American trade journal (1930-1995)

Electronics is a discontinued American trade journal that covers the radio industry and subsequent industries from 1930 to 1995. Its first issue is dated April 1930. The periodical was published with the title Electronics until 1984, when it was changed temporarily to ElectronicsWeek, but was then reverted to the original title Electronics in 1985. The ISSN for the corresponding periods are: for the 1930–1984 issues, for the 1984–1985 issues with title ElectronicsWeek, and for the 1985–1995 issues. It was published by McGraw-Hill until 1988, when it was sold to the Dutch company VNU. VNU sold its American electronics magazines to Penton Publishing the next year.

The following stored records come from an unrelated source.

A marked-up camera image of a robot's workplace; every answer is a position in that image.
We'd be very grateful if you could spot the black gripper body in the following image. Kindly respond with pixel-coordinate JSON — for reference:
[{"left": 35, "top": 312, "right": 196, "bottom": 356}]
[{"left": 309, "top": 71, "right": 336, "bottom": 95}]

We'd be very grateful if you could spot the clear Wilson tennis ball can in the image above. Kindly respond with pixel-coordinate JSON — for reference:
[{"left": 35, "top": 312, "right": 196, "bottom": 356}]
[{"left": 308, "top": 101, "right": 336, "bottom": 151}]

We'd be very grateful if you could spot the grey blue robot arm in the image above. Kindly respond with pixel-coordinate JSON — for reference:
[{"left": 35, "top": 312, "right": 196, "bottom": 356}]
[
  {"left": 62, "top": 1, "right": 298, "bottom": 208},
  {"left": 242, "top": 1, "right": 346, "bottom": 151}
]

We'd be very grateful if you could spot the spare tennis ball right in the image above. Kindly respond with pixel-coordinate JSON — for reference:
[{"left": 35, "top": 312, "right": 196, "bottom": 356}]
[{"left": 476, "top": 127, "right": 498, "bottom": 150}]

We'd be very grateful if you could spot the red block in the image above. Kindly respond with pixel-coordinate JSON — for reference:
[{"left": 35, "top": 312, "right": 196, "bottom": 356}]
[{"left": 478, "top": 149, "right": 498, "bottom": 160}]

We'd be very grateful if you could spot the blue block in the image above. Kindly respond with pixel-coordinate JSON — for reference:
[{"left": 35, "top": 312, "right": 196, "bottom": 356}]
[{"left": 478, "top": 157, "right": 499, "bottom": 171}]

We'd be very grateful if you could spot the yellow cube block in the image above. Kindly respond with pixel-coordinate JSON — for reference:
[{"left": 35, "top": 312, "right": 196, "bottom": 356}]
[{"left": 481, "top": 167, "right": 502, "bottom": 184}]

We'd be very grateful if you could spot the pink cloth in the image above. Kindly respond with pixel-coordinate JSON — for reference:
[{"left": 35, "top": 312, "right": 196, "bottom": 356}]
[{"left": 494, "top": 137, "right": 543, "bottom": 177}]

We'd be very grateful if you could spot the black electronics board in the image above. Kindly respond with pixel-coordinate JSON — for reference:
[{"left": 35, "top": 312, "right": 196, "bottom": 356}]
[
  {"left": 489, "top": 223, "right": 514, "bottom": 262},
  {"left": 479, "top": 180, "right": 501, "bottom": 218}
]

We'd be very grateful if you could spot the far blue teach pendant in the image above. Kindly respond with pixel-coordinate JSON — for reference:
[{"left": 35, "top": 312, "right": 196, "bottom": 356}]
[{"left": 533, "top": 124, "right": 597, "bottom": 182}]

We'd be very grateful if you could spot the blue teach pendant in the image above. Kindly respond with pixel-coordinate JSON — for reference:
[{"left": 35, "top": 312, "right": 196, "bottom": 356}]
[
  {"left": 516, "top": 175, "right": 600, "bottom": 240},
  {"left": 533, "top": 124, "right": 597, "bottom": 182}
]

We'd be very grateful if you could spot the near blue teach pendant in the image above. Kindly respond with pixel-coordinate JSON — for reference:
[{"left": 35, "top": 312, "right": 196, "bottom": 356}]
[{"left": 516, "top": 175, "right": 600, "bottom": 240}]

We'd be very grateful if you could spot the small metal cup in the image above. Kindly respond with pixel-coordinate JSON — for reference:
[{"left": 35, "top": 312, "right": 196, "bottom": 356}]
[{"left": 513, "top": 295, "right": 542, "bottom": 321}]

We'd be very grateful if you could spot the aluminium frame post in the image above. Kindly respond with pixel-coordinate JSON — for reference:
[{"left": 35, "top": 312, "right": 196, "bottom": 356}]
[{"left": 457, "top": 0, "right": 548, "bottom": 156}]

Generally a bimonthly magazine, its frequency and page count varied with the state of the industry, until its end in 1995. More than its principal rival Electronic News, it balanced its appeal to managerial and technical interests (at the time of its 1992 makeover, it described itself as a magazine for managers). The magazine is best known for publishing the April 19, 1965 article by Intel co-founder Gordon Moore, in which he outlined what came to be known as Moore's Law.

==Intel's hunt for Moore's original article==
On April 11, 2005, Intel posted a reward for an original, pristine copy of the Electronics Magazine where Moore's article was first published. The hunt was started in part because Moore lost his personal copy after loaning it out. Intel asked a favor of Silicon Valley neighbor and auction website eBay, having a notice posted on the website. Intel's spokesman explained, "We're kind of hopeful that it will start a bit of a scavenger hunt for the engineering community of Silicon Valley, and hopefully somebody has it tucked away in a box in the corner of their garage. We think it's an important piece of history, and we'd love to have an original copy."

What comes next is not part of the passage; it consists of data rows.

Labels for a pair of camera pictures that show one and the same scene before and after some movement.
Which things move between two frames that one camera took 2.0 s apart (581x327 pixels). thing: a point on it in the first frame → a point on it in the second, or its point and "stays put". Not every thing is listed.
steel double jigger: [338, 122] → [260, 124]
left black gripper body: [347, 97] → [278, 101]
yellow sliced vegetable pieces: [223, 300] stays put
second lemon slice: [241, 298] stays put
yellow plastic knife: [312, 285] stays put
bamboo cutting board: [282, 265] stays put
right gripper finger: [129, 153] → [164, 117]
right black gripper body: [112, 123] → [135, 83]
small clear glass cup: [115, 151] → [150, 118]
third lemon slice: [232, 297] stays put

It soon became apparent to librarians that their copies of the article were in danger of being stolen, so many libraries (including Duke University and the University of North Carolina at Chapel Hill) located and secured the articles. The University of Illinois at Urbana-Champaign was not so lucky, however, as the day after Intel announced the reward, they found that one of the two copies they owned was missing. Intel has stated that they will only purchase library copies of the article from the libraries themselves, and that it would be easy to determine as most libraries bind their old magazines, requiring the cutting of the article from the bound book if a thief were to sell the article.

Intel ultimately awarded the prize to David Clark, an engineer living in Surrey, England who had decades of old issues of Electronics stored under his floorboards.

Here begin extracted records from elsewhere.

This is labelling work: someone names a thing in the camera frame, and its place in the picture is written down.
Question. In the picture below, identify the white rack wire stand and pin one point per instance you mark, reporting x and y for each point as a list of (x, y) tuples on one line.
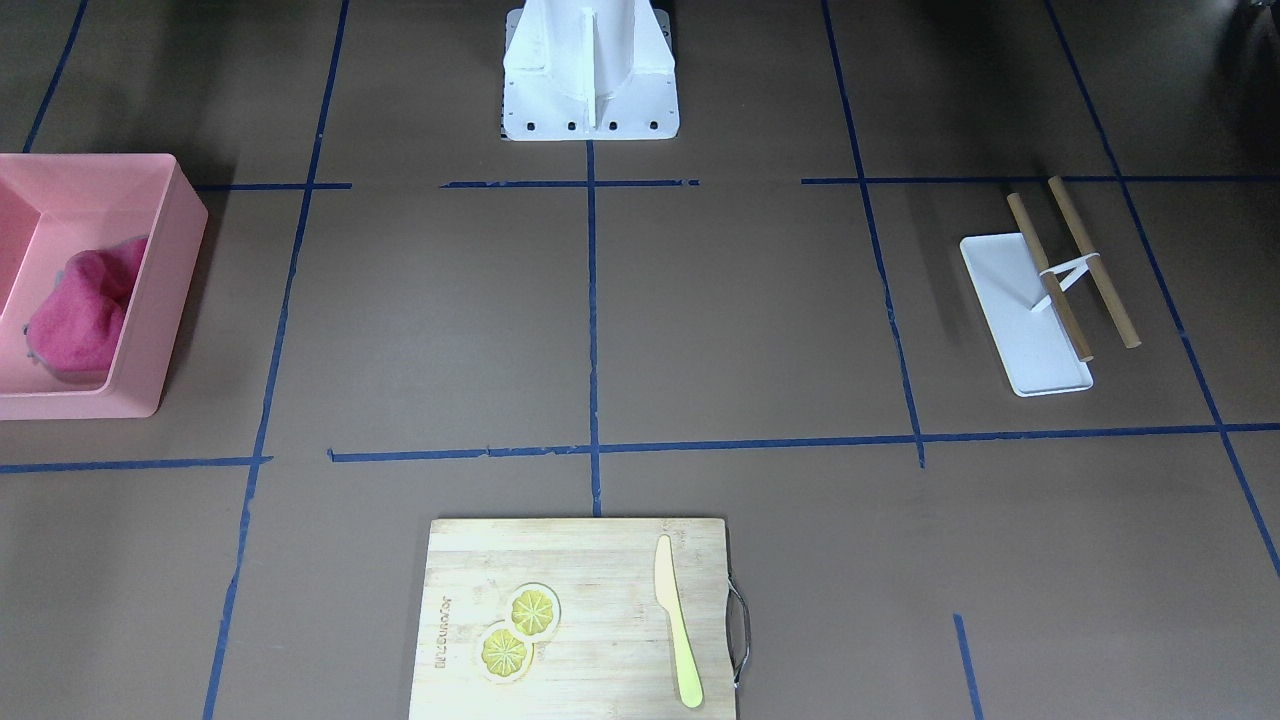
[(1063, 277)]

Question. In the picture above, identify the white pillar mount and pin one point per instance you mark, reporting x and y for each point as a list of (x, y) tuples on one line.
[(589, 71)]

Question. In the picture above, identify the yellow plastic knife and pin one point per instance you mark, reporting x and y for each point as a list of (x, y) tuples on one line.
[(688, 679)]

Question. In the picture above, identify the pink cloth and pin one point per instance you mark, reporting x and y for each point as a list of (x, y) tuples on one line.
[(77, 328)]

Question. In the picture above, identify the wooden rack rod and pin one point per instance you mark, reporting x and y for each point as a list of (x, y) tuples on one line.
[(1096, 268), (1067, 318)]

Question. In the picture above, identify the pink plastic bin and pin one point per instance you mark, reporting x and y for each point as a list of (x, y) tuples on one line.
[(56, 205)]

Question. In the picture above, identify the bamboo cutting board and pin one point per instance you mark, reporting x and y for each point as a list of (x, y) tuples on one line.
[(611, 657)]

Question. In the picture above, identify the lemon slice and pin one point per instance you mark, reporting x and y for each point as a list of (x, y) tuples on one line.
[(534, 612), (504, 656)]

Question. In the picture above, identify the white rack tray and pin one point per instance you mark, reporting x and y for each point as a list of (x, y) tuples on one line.
[(1038, 356)]

==First use of E-mail as an abbreviation==
The Oxford English Dictionary (OED) cites the first usage of the abbreviation E-mail in the June 1979 edition of Electronics: “Postal Service pushes ahead with E-mail”. The headline was in reference to the United States Postal Service initiative called E-COM, which was developed in the late 1970s and operated in the early 1980s. No earlier usage has been found, and the first usage of the term email may be irretrievably lost.

CompuServe rebranded its electronic mail service as EMAIL in April 1981, which popularized the term.